WHAT YOU NEED TO DO.
Only the count is needed. Count the lines below with the word "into" in them.

EXERCISE DATA.
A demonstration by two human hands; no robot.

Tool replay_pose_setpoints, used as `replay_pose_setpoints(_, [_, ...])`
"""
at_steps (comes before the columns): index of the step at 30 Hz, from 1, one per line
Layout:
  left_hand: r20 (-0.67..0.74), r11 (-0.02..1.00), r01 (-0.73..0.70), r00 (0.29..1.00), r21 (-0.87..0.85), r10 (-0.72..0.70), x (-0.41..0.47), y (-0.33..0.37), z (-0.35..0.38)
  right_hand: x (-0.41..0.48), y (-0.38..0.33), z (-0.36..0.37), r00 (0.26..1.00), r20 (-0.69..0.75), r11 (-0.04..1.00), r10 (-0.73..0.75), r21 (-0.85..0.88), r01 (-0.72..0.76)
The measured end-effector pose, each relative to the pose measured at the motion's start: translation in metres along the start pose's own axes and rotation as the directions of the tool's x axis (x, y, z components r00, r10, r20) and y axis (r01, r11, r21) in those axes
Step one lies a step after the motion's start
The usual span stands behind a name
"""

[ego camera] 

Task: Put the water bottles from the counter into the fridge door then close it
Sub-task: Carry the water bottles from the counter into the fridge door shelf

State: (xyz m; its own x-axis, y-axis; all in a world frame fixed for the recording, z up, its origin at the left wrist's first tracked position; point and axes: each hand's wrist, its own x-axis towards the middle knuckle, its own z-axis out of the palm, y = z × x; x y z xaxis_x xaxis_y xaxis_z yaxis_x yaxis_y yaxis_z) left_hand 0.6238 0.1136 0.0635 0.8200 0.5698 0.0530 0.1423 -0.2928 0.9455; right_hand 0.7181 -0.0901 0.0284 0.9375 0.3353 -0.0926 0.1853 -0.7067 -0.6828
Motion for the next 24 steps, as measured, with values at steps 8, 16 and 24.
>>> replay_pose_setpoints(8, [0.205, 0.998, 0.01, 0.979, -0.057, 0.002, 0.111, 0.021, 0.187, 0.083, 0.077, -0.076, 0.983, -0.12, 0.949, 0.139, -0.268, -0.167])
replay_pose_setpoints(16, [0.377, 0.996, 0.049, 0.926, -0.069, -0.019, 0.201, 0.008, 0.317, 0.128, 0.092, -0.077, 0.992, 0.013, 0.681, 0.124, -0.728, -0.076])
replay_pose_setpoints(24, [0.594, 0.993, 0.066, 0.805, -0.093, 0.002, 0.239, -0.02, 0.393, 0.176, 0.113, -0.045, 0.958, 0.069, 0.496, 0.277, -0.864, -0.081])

TASK SOLUTION.
2